As is frequently noted, Tunisia is the birthplace and home of the Arab Spring, that great, spontaneous uprising against dictatorship and repression that began in late 2010 and spread across the Arab world. In Egypt, Libya, Syria, Yemen and Bahrain, the rule of unelected, abusive regimes was challenged as never before, but only in Tunisia did democracy take lasting root.

Elections held after the ignominious collapse of the Ben Ali presidency in 2011 have seen power shared and swapped in exemplary fashion between secular-minded parties and the moderate Islamist movement, Ennahda. That favourite canard of hardline Salafists, that western-style democracy is incompatible with Islamic values, is given the lie by Tunisia’s experience. Sadly, this made it a target. Despite shortcomings, Tunisia has broadly maintained its post-revolution adherence to street politics and social and religious tolerance. The gathering of thousands of angry citizens outside the museum immediately after the attack to demonstrate their revulsion was an eloquent and heartening statement of the Muslim majority view.
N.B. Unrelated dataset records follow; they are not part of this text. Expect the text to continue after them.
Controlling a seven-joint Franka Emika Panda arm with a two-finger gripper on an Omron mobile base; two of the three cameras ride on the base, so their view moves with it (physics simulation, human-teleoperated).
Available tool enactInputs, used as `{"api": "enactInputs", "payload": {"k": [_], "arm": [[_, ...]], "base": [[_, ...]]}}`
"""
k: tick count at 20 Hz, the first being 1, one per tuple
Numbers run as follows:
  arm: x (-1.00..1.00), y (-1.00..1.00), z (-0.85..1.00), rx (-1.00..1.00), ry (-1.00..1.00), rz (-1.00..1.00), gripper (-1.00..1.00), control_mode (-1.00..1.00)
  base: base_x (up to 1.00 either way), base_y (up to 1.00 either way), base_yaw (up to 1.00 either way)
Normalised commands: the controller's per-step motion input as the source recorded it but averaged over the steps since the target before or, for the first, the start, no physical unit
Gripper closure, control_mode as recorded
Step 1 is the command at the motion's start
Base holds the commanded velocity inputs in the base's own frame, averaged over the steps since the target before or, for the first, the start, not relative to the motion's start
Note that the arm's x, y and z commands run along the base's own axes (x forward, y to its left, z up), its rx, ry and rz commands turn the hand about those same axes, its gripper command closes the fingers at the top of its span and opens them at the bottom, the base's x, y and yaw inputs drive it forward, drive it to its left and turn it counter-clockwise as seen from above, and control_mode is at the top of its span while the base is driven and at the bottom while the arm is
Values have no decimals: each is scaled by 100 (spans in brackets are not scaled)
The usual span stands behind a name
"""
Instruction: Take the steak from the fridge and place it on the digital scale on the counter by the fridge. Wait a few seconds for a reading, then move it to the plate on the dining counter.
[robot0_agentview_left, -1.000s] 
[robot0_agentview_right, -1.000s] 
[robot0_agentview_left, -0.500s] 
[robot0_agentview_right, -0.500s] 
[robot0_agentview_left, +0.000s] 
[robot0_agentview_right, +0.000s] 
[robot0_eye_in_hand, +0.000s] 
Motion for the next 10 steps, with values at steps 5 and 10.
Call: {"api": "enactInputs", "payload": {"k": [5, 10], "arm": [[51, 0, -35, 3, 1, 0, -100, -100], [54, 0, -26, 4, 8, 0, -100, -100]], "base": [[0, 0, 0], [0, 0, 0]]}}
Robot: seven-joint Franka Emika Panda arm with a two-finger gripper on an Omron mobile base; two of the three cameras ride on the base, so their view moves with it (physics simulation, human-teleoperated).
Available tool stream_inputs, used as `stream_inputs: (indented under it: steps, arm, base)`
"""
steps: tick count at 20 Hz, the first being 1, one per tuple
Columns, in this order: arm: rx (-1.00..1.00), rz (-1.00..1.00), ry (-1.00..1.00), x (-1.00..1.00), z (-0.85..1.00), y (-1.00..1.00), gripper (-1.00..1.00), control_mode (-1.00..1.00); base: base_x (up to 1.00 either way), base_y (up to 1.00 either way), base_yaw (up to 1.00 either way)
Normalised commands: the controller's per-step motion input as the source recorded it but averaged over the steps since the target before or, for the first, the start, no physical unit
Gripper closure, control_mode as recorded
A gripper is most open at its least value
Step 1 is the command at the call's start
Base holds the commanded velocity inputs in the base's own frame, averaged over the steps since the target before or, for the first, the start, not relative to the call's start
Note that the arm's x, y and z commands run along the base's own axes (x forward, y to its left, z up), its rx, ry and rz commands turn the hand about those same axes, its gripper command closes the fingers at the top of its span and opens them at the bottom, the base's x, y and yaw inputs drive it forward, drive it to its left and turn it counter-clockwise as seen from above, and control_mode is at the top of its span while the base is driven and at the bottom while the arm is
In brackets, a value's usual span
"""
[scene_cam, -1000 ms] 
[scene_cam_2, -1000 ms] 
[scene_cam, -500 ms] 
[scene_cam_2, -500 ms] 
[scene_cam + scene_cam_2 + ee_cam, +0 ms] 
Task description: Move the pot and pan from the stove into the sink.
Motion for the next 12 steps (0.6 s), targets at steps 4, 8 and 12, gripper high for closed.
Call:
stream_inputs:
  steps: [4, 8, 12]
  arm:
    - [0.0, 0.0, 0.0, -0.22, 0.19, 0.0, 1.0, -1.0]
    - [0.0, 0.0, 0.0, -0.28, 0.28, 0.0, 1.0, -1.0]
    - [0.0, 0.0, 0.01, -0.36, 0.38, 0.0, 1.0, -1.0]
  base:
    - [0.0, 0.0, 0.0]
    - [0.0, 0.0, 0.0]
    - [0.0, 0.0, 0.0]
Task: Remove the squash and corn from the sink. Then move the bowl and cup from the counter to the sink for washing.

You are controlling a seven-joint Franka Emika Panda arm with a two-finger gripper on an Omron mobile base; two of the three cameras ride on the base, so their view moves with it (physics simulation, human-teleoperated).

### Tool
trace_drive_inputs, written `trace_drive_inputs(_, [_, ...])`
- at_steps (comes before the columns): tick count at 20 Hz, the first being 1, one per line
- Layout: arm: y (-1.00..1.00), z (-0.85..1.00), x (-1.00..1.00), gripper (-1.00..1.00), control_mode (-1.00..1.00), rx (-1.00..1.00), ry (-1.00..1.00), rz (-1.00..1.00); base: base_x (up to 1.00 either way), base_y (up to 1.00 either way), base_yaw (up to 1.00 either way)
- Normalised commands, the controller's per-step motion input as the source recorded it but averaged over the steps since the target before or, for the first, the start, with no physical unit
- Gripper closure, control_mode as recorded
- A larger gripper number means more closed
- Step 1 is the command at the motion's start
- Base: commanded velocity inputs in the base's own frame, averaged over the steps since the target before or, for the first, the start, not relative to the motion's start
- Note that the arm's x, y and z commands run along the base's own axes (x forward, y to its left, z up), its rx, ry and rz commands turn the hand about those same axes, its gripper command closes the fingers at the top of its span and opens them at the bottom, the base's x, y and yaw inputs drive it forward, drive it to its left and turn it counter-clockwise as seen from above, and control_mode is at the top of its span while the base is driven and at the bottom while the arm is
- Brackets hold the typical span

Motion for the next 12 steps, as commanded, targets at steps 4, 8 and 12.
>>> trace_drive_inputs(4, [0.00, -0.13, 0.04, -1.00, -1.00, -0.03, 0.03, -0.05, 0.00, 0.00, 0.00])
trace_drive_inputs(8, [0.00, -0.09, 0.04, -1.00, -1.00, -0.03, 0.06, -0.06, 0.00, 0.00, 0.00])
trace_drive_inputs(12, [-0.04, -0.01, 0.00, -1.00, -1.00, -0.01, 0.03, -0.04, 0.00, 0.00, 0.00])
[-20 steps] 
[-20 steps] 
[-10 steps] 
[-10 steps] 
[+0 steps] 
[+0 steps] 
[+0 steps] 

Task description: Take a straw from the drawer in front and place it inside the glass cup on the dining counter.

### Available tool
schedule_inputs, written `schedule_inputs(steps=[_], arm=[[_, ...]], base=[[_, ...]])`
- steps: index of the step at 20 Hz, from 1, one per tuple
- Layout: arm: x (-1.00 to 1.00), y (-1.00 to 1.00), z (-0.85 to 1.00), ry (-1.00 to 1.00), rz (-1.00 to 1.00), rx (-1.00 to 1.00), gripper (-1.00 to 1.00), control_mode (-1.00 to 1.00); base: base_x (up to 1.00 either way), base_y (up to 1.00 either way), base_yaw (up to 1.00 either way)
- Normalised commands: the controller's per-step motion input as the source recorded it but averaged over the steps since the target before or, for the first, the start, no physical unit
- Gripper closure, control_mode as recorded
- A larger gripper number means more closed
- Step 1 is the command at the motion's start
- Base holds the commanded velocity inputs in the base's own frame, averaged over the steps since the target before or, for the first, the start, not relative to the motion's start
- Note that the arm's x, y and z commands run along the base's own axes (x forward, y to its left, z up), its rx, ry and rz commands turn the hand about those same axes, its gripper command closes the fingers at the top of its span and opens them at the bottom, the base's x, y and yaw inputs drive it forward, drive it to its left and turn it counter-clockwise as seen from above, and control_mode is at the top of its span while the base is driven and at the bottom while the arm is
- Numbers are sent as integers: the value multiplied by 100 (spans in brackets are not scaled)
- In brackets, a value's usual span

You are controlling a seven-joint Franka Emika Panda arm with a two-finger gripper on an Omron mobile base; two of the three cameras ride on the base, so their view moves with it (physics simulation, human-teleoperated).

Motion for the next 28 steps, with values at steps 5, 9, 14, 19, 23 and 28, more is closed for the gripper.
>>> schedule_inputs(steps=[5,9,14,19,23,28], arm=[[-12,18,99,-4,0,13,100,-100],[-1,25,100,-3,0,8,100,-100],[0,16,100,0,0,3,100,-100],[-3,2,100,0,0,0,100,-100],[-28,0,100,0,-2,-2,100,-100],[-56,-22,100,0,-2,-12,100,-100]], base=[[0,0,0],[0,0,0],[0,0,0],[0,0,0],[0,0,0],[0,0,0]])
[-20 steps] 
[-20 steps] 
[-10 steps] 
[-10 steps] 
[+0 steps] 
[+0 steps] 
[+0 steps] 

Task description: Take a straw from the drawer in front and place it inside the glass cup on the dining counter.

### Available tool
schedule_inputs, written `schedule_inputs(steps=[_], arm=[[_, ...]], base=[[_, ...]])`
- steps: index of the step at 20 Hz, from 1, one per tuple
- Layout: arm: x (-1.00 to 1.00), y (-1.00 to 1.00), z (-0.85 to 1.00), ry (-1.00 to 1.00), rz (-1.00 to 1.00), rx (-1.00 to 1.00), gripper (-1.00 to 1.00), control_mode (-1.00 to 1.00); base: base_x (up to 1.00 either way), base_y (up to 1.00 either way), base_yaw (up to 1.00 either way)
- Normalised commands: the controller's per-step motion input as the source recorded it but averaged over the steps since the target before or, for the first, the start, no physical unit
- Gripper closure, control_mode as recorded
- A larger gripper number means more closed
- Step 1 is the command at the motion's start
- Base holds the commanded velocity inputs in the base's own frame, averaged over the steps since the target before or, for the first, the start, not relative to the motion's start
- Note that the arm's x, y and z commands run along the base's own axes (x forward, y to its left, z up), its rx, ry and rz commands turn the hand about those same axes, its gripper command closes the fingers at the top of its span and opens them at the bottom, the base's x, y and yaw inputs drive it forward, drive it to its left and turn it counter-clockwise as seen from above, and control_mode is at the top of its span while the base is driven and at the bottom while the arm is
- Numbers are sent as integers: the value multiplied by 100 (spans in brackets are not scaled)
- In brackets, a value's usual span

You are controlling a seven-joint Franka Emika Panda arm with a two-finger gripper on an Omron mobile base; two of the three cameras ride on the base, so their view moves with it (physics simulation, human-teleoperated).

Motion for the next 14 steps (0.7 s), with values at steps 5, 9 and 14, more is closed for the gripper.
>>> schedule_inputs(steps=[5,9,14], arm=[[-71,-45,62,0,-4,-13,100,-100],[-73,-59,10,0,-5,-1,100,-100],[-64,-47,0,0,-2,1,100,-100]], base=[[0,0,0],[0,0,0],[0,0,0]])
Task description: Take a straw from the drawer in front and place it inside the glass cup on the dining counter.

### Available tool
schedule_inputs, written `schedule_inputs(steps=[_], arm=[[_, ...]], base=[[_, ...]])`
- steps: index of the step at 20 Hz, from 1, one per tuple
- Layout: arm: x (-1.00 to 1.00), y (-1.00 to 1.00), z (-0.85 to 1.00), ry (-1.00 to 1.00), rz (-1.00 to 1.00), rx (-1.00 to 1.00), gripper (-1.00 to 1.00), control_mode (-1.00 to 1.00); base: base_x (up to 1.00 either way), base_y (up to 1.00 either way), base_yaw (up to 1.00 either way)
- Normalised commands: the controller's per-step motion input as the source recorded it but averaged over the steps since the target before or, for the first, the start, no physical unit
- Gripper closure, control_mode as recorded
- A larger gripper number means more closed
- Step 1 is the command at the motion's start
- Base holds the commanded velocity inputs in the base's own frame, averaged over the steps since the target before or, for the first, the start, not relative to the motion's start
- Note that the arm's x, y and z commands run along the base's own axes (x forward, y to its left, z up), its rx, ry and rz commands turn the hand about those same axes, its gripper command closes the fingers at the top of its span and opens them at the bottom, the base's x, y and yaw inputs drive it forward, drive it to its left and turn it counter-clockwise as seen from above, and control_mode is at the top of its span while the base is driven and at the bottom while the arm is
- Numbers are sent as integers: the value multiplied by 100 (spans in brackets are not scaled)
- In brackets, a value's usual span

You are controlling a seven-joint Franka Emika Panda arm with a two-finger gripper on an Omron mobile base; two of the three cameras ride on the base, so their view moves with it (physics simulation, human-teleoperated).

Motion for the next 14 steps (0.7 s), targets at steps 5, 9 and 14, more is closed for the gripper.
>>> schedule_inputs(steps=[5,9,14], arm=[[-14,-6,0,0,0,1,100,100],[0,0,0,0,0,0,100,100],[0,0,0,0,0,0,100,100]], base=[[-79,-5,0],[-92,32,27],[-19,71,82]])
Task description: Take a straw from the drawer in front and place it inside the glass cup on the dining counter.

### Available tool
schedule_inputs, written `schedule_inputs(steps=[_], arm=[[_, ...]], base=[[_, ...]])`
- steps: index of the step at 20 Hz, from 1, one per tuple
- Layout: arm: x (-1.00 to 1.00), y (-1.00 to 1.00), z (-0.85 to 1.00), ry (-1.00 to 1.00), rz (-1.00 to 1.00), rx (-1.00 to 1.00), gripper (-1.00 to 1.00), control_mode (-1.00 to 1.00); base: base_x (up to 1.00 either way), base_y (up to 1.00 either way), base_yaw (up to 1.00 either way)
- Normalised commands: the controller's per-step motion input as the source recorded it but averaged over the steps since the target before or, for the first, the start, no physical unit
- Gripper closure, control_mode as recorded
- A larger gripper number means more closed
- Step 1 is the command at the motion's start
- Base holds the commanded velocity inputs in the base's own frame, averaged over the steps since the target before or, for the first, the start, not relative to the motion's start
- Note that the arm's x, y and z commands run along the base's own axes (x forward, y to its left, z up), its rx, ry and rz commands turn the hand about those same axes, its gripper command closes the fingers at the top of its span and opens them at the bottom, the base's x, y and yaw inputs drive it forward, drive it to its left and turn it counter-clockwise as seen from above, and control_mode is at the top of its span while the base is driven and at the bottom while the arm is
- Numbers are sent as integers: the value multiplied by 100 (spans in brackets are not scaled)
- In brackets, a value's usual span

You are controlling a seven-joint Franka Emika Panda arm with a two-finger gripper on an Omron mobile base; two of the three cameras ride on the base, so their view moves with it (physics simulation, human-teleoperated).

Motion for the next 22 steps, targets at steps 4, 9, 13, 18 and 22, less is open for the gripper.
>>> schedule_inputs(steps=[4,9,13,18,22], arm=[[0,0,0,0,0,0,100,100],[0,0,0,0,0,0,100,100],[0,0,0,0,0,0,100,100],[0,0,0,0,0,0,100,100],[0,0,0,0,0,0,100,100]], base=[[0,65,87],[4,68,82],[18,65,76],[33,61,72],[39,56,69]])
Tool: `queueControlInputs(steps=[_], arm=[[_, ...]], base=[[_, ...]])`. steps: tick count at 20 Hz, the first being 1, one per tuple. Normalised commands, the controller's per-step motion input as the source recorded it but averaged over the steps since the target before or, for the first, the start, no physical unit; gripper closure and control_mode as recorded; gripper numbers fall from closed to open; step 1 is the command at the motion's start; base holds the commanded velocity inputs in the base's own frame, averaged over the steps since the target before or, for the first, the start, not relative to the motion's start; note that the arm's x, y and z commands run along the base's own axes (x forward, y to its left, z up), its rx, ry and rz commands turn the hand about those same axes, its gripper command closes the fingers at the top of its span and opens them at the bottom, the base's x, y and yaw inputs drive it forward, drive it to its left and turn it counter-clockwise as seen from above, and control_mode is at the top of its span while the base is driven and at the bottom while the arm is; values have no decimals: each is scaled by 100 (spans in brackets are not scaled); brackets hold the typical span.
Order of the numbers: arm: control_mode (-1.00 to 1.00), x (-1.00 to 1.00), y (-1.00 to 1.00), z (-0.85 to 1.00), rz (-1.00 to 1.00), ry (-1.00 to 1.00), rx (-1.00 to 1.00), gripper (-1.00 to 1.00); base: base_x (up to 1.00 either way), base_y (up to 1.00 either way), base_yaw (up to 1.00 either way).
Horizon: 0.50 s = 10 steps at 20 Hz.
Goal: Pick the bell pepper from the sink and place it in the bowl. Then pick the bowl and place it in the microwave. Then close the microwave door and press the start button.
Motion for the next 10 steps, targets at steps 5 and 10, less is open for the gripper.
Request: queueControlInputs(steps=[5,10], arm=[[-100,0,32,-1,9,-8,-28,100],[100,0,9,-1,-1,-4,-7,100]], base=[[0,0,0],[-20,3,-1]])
The fact that Islamic State (Isis) quickly claimed responsibility, without providing evidence, is further proof of its significance in a furious, region-wide propaganda battle. Hailing the two gunmen as “knights of the caliphate”, Isis celebrated “a blessed invasion of one of the dens of infidels and vice in Muslim Tunisia”.

Few Tunisians, Muslim or otherwise, would recognise this absurd description of a world-famous museum. Nor is it certain that the killers came from Isis or belonged to the like-minded, home-grown extremist network known as Ansar al-Sharia. Both were local men from a working-class Tunis neighbourhood. Although nine alleged accomplices have been arrested, it is possible this was a “lone wolf” operation similar to the recent attacks in Paris and Copenhagen. Such unanswered questions raise the issue of the radicalisation of young Muslims. It is estimated that 5,000 Tunisians have joined the fight against the Assad regime in Syria since 2011. While many have been killed, 500 of these battle-hardened jihadis have brought their radical ideas back home. Some may have been previously recruited by Isis in Syria and Iraq with the aim of spreading the Isis brand across north Africa.

Further complicating this phenomenon is the pernicious impact on Tunisia’s security and stability of the collapse of governance in neighbouring Libya, following Muammar Gaddafi’s fall. As with other Arab countries, notably Egypt, the fallout from Libya’s multi-factional civil war, both in terms of ideology and the cross-border penetration of men and arms, is increasingly troubling for Tunisia. Yet Egypt, its elected Muslim Brotherhood government illegally overthrown, is again ruled by a barely disguised military dictatorship that does not hesitate to meet brutality with unfettered brutality. Tunisia is still trying to uphold democratic values. One fear is that hard-won freedoms may be sacrificed in the name of security. It would be a tragedy if, thanks to extremists, the country were to return to the 1990s when tens of thousands of Ennahda supporters were persecuted by the regime.

Like other western leaders, David Cameron condemned the attack. “We will not let terrorists undermine democracy,” he tweeted. But his swift pledge to step up intelligence, policing and security collaboration has been heard before. Britain’s slipshod record of cooperation with Turkey over itinerant, would-be British jihadis does not inspire confidence.

Downing Street sound-bites do not cut it. It would be good to see concrete measures to help Tunisia, including its vital tourist industry, led perhaps by the EU, which should in any case be doing much more to address security, economic, and mass migration issues on Europe’s southern flank. Tunisia’s jasmine revolution is rightly viewed as a success story. That success is now imperilled. Tunisia is an echo chamber for a wider struggle that could shape our world for generations to come.